What the task asks
Bring together copies of the lines in the data below that contain the word "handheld".
++++ Material for the task ++++
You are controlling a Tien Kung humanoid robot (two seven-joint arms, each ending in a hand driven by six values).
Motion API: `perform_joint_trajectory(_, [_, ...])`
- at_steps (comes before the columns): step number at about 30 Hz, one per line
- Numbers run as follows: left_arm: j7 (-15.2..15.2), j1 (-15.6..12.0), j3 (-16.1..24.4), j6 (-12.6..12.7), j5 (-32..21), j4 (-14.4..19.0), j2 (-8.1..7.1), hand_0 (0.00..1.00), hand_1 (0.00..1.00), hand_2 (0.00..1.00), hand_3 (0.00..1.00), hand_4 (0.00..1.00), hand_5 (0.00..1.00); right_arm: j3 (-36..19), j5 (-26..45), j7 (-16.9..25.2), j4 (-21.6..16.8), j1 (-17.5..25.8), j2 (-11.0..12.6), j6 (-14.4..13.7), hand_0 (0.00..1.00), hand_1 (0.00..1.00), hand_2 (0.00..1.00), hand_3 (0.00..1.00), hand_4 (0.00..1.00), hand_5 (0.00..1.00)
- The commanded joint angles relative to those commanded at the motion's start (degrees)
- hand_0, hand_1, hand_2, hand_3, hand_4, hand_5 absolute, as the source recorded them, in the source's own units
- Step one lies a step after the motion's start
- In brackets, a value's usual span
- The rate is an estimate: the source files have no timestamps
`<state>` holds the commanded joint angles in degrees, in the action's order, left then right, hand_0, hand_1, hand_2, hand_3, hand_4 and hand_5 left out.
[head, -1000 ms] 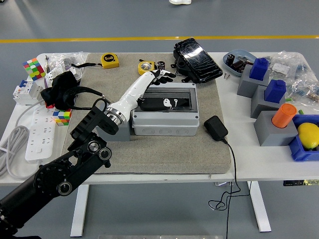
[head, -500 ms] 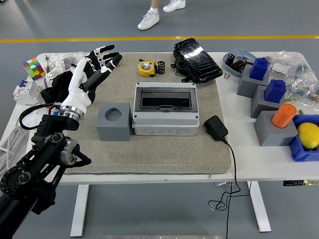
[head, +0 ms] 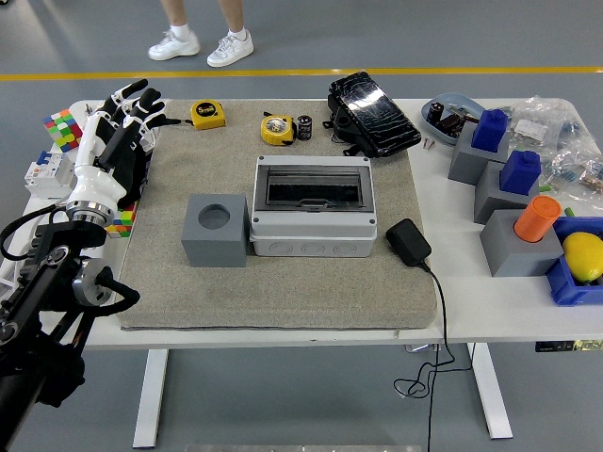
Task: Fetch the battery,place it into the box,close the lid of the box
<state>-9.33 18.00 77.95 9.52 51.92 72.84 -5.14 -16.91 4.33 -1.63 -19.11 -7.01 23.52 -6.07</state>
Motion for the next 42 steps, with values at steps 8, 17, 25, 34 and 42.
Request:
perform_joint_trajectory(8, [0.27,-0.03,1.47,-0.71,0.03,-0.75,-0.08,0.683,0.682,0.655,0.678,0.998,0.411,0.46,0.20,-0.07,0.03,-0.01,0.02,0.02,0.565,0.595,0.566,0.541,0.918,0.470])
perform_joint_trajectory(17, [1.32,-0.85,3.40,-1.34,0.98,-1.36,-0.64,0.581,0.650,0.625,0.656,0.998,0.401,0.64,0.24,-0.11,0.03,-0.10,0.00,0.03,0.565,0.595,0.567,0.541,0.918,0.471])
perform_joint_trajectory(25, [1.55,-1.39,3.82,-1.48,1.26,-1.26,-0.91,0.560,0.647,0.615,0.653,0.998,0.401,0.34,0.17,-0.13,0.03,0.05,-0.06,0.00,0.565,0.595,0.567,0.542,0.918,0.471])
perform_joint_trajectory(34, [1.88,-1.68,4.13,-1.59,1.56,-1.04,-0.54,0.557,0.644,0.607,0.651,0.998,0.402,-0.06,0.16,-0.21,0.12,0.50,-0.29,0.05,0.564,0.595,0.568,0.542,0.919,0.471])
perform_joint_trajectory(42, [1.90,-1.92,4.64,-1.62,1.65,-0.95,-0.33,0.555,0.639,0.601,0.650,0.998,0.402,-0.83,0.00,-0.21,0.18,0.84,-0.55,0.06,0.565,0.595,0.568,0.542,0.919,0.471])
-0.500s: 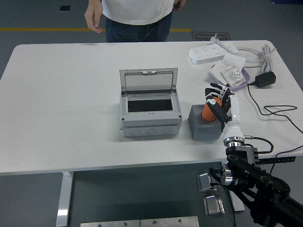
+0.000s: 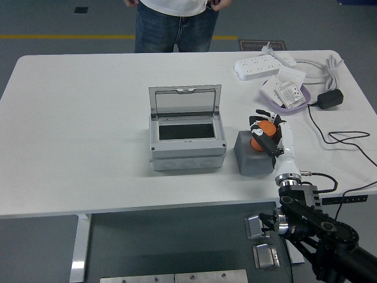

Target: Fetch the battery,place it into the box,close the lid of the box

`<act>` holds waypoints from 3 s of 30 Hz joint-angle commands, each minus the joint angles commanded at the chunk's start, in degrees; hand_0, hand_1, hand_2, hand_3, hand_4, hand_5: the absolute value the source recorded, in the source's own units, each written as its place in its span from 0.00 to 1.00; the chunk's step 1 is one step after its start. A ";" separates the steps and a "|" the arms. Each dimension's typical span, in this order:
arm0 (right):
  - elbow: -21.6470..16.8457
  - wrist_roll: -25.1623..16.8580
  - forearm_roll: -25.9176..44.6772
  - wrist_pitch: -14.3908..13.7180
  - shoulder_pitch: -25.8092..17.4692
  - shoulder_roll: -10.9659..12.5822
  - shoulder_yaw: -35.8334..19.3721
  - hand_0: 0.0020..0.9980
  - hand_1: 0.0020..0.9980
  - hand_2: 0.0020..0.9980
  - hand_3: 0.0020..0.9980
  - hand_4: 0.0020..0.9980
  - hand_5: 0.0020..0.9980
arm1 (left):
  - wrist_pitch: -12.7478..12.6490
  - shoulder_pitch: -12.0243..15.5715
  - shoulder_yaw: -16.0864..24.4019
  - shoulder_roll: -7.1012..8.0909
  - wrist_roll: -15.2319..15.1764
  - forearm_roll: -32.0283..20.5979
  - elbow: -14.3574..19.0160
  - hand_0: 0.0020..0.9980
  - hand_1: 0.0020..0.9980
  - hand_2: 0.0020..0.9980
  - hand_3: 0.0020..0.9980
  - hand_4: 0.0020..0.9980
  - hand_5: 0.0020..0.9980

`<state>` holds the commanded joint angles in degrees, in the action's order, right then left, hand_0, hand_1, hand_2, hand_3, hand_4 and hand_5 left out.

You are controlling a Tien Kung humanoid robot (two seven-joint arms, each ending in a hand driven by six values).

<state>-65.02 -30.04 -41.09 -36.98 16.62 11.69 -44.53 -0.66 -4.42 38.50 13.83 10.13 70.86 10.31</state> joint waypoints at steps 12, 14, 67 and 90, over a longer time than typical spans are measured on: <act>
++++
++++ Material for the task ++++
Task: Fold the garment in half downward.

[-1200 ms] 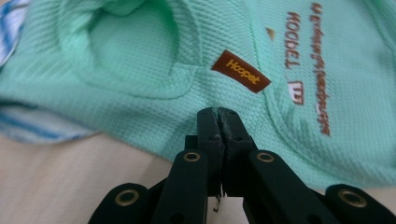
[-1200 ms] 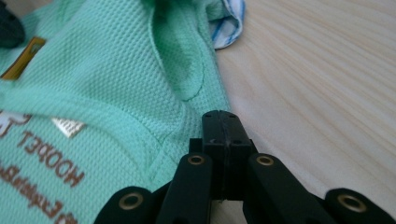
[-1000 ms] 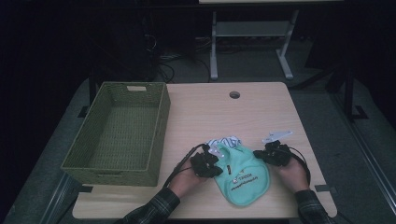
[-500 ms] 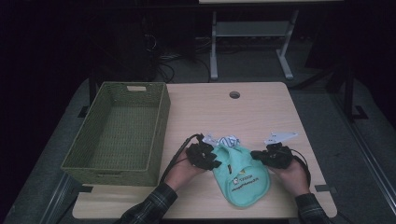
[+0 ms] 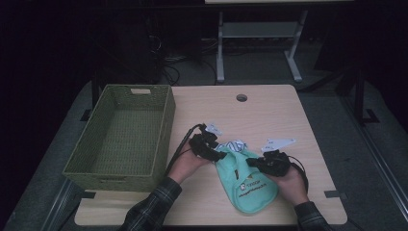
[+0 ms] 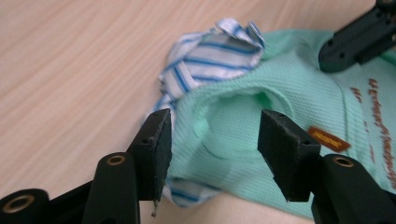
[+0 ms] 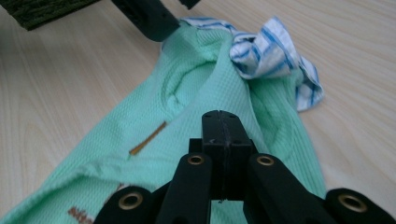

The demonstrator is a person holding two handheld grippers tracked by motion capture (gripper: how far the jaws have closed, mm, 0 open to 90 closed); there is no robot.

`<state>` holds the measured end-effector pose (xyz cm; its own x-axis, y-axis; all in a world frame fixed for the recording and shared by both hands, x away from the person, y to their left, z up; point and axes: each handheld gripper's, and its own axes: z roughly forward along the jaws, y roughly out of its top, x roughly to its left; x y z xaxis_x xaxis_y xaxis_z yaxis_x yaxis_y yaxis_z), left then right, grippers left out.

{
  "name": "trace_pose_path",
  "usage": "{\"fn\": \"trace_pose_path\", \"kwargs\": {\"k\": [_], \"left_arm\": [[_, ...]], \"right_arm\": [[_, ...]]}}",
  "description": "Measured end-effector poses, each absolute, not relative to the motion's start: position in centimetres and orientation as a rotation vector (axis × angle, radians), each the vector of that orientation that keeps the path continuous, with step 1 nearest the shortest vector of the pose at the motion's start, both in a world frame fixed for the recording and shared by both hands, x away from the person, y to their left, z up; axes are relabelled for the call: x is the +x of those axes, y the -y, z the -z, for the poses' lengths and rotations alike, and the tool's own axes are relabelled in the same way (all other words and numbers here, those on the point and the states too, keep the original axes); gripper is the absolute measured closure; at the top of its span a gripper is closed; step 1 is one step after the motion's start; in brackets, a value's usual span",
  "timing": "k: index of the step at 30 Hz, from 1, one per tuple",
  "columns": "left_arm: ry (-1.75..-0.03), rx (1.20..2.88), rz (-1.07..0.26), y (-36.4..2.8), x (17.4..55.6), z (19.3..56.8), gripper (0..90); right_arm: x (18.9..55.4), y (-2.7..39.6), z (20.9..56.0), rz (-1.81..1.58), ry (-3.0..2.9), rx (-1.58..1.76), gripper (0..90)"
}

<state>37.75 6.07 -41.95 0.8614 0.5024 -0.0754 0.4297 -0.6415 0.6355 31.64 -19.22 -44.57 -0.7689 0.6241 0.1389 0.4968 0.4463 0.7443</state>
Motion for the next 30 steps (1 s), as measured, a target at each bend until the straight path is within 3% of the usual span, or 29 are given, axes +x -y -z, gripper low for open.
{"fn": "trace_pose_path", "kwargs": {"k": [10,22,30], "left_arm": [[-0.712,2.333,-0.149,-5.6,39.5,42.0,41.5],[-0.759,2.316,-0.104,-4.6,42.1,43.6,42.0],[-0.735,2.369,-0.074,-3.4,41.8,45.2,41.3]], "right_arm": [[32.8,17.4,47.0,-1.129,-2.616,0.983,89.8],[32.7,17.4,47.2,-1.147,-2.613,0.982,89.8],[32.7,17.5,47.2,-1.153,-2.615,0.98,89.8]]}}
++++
Reply
The demonstrator is a person holding two handheld grippers tracked by motion capture (gripper: how far the jaws have closed, mm, 0 open to 90 closed); there is no robot.
`<state>` holds the measured end-effector pose (xyz cm; its own x-axis, y-axis; all in a world frame fixed for the recording and shared by both hands, x away from the person, y to their left, z up; point and axes: each handheld gripper's, and its own axes: z roughly forward along the jaws, y roughly out of its top, x roughly to its left; x y z xaxis_x xaxis_y xaxis_z yaxis_x yaxis_y yaxis_z), left then right, grippers left out.

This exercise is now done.